Is the Julia language really as fast as it claims? - benchmarking

Following this post I decided to benchmark Julia against GNU Octave and the results were inconsistent with the speed-ups illustrated in julialang.org.
I compiled both Julia and GNU Octave with CXXFLAGS='-std=c++11 -O3', the results I got:
GNU Octave
a=0.9999;
tic;y=a.^(1:10000);toc
Elapsed time is 0.000159025 seconds.
tic;y=a.^(1:10000);toc
Elapsed time is 0.000162125 seconds.
tic;y=a.^(1:10000);toc
Elapsed time is 0.000159979 seconds.
--
tic;y=cumprod(ones(1,10000)*a);toc
Elapsed time is 0.000280142 seconds.
tic;y=cumprod(ones(1,10000)*a);toc
Elapsed time is 0.000280142 seconds.
tic;y=cumprod(ones(1,10000)*a);toc
Elapsed time is 0.000277996 seconds.
Julia
tic();y=a.^(1:10000);toc()
elapsed time: 0.003486508 seconds
tic();y=a.^(1:10000);toc()
elapsed time: 0.003909662 seconds
tic();y=a.^(1:10000);toc()
elapsed time: 0.003465313 seconds
--
tic();y=cumprod(ones(1,10000)*a);toc()
elapsed time: 0.001692931 seconds
tic();y=cumprod(ones(1,10000)*a);toc()
elapsed time: 0.001690245 seconds
tic();y=cumprod(ones(1,10000)*a);toc()
elapsed time: 0.001689241 seconds
Could someone explain why Julia is slower than GNU Octave with these basic operations? After warmed, it should call LAPACK/BLAS without overhead, right?
EDIT:
As explained in the comments and answers, the code above is not a good benchmark nor it illustrates the benefits of using the language in a real application. I used to think of Julia as a faster "Octave/MATLAB", but it is much more than that. It is a huge step towards productive, high-performance, scientific computing.
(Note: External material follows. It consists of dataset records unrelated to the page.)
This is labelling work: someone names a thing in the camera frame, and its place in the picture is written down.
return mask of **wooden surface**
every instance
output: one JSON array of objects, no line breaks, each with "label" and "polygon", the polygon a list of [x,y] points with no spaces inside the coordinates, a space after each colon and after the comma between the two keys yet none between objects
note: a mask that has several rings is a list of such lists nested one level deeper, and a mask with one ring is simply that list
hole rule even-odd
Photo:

By using Julia, I was able to 1) outperform software in my research field written in Fortran and C++, and 2) provide users with a much nicer API.
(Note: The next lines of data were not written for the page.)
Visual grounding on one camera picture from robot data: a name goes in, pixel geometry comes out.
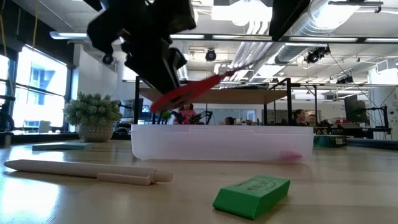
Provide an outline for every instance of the person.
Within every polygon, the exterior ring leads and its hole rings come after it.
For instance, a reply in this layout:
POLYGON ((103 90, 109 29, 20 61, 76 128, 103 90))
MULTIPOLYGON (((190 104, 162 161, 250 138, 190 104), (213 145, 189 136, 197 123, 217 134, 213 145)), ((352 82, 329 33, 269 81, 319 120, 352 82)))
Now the person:
POLYGON ((225 125, 234 125, 234 119, 232 117, 225 118, 225 125))
POLYGON ((316 125, 317 125, 317 123, 315 122, 315 115, 314 114, 310 114, 308 116, 308 126, 315 127, 316 125))
POLYGON ((196 112, 193 110, 193 104, 183 105, 178 109, 178 113, 182 115, 182 124, 190 124, 189 119, 195 116, 196 112))
POLYGON ((293 115, 294 115, 294 118, 293 118, 292 126, 306 126, 304 123, 304 121, 305 121, 304 110, 301 110, 301 109, 295 110, 293 115))

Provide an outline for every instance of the ceiling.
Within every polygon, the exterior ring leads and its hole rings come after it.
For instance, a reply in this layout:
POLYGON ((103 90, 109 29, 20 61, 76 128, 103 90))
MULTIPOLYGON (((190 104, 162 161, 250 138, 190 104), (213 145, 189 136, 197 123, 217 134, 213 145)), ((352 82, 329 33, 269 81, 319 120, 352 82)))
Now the ceiling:
MULTIPOLYGON (((34 0, 14 0, 25 10, 34 14, 34 0)), ((194 4, 199 9, 198 25, 193 33, 212 34, 245 34, 248 25, 236 26, 231 21, 214 21, 211 19, 212 0, 201 1, 202 5, 194 4)), ((373 13, 375 7, 361 8, 355 12, 343 25, 333 31, 338 36, 398 36, 398 1, 383 0, 383 10, 379 14, 373 13)), ((85 32, 88 23, 98 15, 94 9, 79 0, 40 0, 39 19, 60 32, 85 32)), ((240 42, 225 41, 181 41, 187 45, 185 50, 190 56, 188 62, 188 78, 190 72, 202 71, 203 78, 212 73, 217 63, 231 63, 241 45, 240 42), (217 53, 217 62, 206 62, 207 49, 214 49, 217 53)), ((398 45, 369 45, 369 44, 331 44, 331 54, 343 70, 351 70, 354 81, 367 82, 368 69, 376 62, 386 58, 398 58, 398 45)), ((101 54, 91 48, 93 54, 101 54)), ((307 68, 303 63, 303 56, 296 58, 293 66, 285 67, 275 76, 290 77, 293 82, 327 82, 341 76, 341 68, 333 58, 327 56, 307 68)), ((200 73, 195 72, 195 79, 200 79, 200 73)))

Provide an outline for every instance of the desk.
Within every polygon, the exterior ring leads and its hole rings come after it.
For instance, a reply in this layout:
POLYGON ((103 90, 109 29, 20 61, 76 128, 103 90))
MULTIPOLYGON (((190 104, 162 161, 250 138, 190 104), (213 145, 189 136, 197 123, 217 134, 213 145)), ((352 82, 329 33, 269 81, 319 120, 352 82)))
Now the desk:
POLYGON ((380 149, 317 149, 303 164, 140 161, 130 141, 87 151, 0 149, 0 223, 396 223, 398 154, 380 149), (174 173, 148 187, 61 175, 10 173, 9 159, 45 159, 157 167, 174 173), (253 175, 292 181, 289 197, 256 221, 213 210, 218 190, 253 175))

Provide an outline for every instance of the green sponge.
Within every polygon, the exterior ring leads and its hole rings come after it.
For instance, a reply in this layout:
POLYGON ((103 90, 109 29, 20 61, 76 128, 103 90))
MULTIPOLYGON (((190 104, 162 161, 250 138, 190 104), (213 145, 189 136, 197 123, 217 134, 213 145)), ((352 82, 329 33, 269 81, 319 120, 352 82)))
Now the green sponge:
POLYGON ((287 195, 289 185, 290 180, 254 176, 220 189, 213 207, 254 220, 282 200, 287 195))

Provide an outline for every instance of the clear plastic bin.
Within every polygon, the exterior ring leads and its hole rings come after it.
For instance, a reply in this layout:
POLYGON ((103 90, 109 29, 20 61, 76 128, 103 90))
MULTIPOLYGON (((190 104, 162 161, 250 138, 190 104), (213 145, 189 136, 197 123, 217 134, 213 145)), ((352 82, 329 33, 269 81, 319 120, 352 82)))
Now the clear plastic bin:
POLYGON ((313 128, 286 126, 132 125, 140 159, 272 161, 312 155, 313 128))
Vectorized operations like .^ are exactly the kind of thing that Octave is good at because they're actually entirely implemented in specialized C code. Somewhere in the code that is compiled when Octave is built, there is a C function that computes .^ for a double and an array of doubles – that's what you're really timing here, and it's fast because it's written in C. Julia's .^ operator, on the other hand, is written in Julia:
julia> a = 0.9999;
julia> #which a.^(1:10000)
.^(x::Number,r::Ranges{T}) at range.jl:327
That definition consists of this:
.^(x::Number, r::Ranges) = [ x^y for y=r ]
It uses a one-dimensional array comprehension to raise x to each value y in the range r, returning the result as a vector.
Edward Garson is quite right that one shouldn't use globals for optimal performance in Julia. The reason is that the compiler can't reason very well about the types of globals because they can change at any point where execution leaves the current scope. Leaving the current scope doesn't sound like it happens that often, but in Julia, even basic things like indexing into an array or adding two integers are actually method calls and thus leave the current scope. In the code in this question, however, all the time is spent inside the .^ function, so the fact that a is a global doesn't actually matter:
julia> #elapsed a.^(1:10000)
0.000809698
julia> let a = 0.9999;
#elapsed a.^(1:10000)
end
0.000804208
Ultimately, if all you're ever doing is calling vectorized operations on floating point arrays, Octave is just fine. However, this is often not actually where most of the time is spent even in high-level dynamic languages. If you ever find yourself wanting to iterate over an array with a for loop, operating on each element with scalar arithmetic, you'll find that Octave is quite slow at that sort of thing – often thousands of times slower than C or Julia code doing the same thing. Writing for loops in Julia, on the other hand, is a perfectly reasonable thing to do – in fact, all our sorting code is written in Julia and is comparable to C in performance. There are also many other reasons to use Julia that don't have to do with performance. As a Matlab clone, Octave inherits many of Matlab's design problems, and doesn't fare very well as a general purpose programming language. You wouldn't, for example, want to write a web service in Octave or Matlab, but it's quite easy to do so in Julia.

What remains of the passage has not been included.